A long time ago, Declan told me the secret to dealing with his two nephews, Jeffrey and Tyler, was to talk about poop and turn everything into a game. The poop part won't work with Ellie, but the second part fits: turn everything we do into a game.

Just then, Chuckles makes a lazy appearance.

And Ellie pounces.

You need to understand that while Chuckles loves my brother, he hates me. Loathes me. It's as if Declan intentionally turned his cat against me as sublimation for his jealousy of my success.

Yeah, I know it sounds far fetched.

But my brother is that disturbed when it comes to competing with me.

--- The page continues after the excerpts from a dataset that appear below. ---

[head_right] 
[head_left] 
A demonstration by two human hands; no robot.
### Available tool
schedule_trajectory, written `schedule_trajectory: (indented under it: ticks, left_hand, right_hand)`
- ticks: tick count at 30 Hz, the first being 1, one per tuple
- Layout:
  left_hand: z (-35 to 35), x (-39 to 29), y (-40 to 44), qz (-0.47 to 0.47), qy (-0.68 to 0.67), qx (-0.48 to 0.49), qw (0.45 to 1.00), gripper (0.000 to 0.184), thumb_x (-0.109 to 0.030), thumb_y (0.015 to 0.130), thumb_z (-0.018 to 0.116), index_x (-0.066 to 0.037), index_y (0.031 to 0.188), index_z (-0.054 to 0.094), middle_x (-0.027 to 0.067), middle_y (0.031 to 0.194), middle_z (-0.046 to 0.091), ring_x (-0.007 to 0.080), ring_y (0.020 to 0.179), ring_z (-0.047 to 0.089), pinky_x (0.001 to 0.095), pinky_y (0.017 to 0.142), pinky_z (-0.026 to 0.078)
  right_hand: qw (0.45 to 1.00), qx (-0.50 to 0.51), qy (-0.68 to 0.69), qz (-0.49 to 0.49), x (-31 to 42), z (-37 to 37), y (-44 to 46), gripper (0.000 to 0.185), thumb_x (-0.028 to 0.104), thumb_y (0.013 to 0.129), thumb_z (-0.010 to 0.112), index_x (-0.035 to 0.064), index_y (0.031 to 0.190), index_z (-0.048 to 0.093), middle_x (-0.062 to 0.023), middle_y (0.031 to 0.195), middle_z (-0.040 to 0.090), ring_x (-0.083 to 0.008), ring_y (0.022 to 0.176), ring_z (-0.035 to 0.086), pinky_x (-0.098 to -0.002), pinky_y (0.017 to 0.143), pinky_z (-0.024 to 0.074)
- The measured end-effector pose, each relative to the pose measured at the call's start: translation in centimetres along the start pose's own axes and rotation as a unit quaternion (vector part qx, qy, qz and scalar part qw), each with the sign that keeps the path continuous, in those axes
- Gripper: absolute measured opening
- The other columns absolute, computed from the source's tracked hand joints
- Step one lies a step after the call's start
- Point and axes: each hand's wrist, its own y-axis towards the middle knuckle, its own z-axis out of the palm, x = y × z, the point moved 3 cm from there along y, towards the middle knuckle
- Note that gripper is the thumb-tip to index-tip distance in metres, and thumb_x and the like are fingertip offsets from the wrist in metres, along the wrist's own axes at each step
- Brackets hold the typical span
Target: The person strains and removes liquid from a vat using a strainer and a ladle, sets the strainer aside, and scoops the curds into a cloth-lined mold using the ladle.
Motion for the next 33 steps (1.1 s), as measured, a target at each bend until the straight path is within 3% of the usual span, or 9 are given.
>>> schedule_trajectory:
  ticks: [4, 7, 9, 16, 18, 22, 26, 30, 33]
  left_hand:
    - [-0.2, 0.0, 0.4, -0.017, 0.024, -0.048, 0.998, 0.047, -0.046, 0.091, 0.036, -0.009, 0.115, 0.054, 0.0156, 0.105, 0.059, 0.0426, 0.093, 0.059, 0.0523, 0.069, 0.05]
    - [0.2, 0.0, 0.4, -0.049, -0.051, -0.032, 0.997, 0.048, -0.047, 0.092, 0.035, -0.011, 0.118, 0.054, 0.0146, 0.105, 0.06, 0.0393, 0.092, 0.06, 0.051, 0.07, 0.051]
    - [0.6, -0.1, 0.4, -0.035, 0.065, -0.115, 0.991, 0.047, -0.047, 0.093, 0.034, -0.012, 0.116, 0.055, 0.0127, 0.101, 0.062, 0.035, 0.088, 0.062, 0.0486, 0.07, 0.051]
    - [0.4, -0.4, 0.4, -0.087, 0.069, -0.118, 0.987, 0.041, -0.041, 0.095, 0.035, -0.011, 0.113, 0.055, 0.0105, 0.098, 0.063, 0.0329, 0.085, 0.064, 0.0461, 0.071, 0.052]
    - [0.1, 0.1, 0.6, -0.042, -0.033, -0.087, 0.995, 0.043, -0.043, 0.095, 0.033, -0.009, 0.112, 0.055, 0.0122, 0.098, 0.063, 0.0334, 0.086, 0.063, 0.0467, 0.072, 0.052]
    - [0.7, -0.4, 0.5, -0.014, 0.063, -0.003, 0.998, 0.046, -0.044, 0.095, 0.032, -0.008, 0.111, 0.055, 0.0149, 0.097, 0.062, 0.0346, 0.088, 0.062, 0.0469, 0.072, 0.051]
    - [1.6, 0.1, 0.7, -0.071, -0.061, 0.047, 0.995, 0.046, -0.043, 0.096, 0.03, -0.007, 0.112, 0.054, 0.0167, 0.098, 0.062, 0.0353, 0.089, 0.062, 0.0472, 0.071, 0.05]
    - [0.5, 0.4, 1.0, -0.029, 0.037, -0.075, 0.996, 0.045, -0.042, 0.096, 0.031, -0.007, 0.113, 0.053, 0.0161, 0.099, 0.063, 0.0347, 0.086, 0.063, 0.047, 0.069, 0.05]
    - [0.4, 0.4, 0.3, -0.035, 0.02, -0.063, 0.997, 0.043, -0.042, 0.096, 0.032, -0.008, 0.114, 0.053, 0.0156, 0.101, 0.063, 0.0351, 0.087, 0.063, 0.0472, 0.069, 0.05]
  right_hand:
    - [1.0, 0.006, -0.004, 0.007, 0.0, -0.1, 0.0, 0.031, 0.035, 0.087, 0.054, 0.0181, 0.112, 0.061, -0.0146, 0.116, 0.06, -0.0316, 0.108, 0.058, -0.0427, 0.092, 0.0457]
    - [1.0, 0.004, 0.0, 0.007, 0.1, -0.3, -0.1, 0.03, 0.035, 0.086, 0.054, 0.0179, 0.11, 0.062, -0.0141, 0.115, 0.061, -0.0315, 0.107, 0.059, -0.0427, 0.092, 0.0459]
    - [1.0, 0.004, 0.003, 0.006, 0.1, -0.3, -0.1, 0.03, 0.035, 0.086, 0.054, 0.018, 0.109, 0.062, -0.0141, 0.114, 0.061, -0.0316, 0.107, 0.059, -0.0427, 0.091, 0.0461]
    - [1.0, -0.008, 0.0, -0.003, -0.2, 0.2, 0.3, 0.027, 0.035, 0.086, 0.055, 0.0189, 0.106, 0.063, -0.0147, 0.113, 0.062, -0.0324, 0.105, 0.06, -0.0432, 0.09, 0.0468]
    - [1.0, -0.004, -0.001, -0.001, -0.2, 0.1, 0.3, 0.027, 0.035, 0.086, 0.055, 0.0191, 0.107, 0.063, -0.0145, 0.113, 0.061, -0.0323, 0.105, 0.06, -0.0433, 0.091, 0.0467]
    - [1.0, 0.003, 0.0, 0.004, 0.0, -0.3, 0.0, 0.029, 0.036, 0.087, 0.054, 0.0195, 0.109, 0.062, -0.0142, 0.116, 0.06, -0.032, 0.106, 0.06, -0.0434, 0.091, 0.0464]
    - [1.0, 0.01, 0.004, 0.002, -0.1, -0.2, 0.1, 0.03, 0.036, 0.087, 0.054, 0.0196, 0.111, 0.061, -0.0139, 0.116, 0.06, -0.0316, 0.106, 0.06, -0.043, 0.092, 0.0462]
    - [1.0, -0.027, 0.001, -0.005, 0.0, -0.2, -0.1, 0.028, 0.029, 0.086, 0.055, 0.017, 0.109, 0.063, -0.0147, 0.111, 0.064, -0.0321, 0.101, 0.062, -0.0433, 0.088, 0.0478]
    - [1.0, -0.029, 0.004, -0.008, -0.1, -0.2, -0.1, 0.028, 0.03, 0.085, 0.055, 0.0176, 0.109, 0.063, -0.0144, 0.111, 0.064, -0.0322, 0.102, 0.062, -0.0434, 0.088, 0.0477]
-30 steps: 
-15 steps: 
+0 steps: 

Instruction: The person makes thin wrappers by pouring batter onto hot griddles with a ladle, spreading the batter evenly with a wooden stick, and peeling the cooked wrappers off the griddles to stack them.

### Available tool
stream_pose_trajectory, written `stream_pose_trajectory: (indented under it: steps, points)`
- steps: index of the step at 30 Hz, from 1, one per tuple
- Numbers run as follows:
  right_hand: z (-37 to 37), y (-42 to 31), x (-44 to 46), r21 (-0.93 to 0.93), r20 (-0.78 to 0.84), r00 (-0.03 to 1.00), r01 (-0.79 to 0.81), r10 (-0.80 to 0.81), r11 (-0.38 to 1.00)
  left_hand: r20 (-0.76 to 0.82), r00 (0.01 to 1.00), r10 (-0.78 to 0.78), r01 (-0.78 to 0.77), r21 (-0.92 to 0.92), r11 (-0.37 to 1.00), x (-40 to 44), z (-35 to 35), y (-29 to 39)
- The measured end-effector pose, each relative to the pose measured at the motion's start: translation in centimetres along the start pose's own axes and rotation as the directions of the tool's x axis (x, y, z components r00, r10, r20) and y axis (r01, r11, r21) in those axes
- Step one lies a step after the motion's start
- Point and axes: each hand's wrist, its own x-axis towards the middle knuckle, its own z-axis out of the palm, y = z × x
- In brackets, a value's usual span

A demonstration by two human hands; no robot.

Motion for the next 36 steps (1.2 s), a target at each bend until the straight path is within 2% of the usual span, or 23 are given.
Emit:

Ellie grabs Chuckles' tail, and while I know the cat's not going to hurt her, I go into protective mode.

“SPPPHHHT!” Chuckles emotes, glaring at me as if I'm the one shoving the comb into his back.

“No!” I say firmly, carefully lifting Ellie's comb-clutching hand off the poor cat, while Amanda works on her tail hand.

“UNCADOO!” Ellie wails, as if I've wounded her.

Chuckles shoots me another killer look. If he had fingers, two would be pointed at me, then at his eyes. Jimmy Hoffa may have been offed by this cat's ancestors.

“AAAAAIIIIIIEEEEE!” Ellie screams, the comb held against her chest. “Wan Chuck!”

“How much beer can I reasonably drink and still be responsible for a child?” I ask my wife.

“This question reminds me of New Year's Eve in 2018.”

“Hey! We weren't babysitting, and I could still walk after all those shots with Vince.”

“You were the child that night, Andrew, and the answer is three. Three beers.”

Ellie abruptly stops crying, holds the comb out to me, and says, “Comb.”

Giving Amanda a wary look, I start combing her damp hair as Amanda gives her a doll to play with. One minute later, we're done.

Storm over.

“I know you want to check on work,” Amanda whispers. “I'll handle reading time.”

“What? No! That's the best part.”

“Shannon says they read Goodnight Moon every night, then two other books. I'll do the two, and you come in for Goodnight Moon.”

“What's that?”

She reads the first line of the book. Some piece of my heart starts to wake up.

I recite the second line with her and she gives me an appreciative look.

“You do know children's books!”

“No. Not really. Just a memory of my mom and dad.”

“And dad?”

“Yeah. When he was home around bedtime–which was rare–if Mom read us that book, he'd say “hush” for the role of the quiet old lady. Dad's head would pop into the room suddenly, the word “hush” would come out in his baritone, and we'd giggle.”

“We?”

“Me. Declan. Maybe Terry? I think he was too old by then.”

“How old are you in the memory?”

I shake my head. “No idea. But young.”

“Book!” Ellie gasps, toddling across her bedroom to the bookshelf. She begins flinging books off the shelf as if she’s looking for something.

Was Amanda’s offer a test? If I take her up on the offer to go work, do I fail somehow? It's certainly more appealing to sit with them and read picture books, the experience a glimpse into our future as parents, but reality needs to be acknowledged, too.

I'm the CEO of a major company.

I have responsibilities.

For the next twenty minutes, I triage my texts and emails, answering the hair-on-fire situations, amazed at how quickly I can work when I know time is limited.